# EXERCISE BRIEF
For each line of the data below, test for "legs". Report only the number of lines that pass.

# GIVEN DATA
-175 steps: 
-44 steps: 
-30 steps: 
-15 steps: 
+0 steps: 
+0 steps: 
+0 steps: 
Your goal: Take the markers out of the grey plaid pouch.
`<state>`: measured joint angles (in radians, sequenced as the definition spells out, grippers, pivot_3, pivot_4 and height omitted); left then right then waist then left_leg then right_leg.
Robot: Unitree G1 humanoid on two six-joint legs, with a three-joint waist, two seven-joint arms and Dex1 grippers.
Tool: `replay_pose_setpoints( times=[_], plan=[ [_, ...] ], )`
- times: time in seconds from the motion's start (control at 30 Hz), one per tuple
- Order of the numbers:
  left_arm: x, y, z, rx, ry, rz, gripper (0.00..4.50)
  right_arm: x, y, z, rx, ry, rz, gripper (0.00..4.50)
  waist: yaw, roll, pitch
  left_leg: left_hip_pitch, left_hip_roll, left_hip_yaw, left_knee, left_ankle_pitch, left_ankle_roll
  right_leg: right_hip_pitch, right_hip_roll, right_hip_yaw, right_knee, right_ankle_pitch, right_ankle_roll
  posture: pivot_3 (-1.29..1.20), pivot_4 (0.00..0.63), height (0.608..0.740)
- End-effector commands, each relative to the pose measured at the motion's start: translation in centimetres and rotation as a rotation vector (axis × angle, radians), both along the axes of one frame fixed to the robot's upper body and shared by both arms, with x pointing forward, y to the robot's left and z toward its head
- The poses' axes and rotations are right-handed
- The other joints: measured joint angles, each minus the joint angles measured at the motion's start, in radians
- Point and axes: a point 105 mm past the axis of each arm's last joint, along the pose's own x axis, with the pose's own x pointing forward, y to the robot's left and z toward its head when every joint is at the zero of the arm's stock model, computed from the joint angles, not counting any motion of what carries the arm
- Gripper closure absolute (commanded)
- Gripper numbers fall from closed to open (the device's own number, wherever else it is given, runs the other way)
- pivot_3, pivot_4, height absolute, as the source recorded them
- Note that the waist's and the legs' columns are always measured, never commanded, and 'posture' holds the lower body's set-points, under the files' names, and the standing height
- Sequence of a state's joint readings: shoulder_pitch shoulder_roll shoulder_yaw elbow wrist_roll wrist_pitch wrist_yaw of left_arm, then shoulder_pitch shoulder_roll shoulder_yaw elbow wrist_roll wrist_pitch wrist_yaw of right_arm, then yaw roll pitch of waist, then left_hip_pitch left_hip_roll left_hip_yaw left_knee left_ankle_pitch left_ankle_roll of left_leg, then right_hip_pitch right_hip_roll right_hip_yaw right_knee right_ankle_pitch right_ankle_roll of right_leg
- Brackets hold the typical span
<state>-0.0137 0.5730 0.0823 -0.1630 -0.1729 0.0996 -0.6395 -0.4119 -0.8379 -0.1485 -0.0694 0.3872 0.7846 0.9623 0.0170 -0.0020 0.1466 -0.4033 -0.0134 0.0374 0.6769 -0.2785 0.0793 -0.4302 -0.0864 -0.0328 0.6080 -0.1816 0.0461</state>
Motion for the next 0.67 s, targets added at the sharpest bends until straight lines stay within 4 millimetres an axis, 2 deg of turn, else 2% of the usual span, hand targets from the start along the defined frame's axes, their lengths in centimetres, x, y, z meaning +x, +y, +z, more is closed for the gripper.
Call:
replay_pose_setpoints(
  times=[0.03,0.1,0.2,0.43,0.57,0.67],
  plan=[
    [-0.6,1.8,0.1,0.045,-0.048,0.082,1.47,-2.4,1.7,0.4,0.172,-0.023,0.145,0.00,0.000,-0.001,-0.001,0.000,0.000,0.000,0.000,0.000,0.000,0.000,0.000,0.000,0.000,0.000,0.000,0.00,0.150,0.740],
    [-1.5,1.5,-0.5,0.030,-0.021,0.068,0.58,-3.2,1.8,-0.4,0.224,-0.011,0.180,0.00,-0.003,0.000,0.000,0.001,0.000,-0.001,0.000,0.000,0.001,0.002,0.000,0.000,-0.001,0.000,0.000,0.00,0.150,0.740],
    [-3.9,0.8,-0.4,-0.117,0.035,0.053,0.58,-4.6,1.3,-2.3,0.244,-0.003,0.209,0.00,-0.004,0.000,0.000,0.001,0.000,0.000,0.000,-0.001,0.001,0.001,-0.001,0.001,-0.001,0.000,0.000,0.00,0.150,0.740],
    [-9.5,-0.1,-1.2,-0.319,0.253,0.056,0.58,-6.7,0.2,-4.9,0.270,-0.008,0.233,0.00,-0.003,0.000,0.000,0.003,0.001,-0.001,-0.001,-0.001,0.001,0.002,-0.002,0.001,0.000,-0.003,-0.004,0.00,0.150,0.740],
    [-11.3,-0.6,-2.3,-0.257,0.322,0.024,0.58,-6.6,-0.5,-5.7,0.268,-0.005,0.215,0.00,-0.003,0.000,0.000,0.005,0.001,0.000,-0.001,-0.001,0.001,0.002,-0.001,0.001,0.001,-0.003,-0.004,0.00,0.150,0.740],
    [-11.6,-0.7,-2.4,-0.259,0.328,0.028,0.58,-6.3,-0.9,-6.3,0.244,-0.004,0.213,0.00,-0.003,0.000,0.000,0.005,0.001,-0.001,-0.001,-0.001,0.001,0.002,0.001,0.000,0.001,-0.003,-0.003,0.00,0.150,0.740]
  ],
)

# EXERCISE ANSWER
2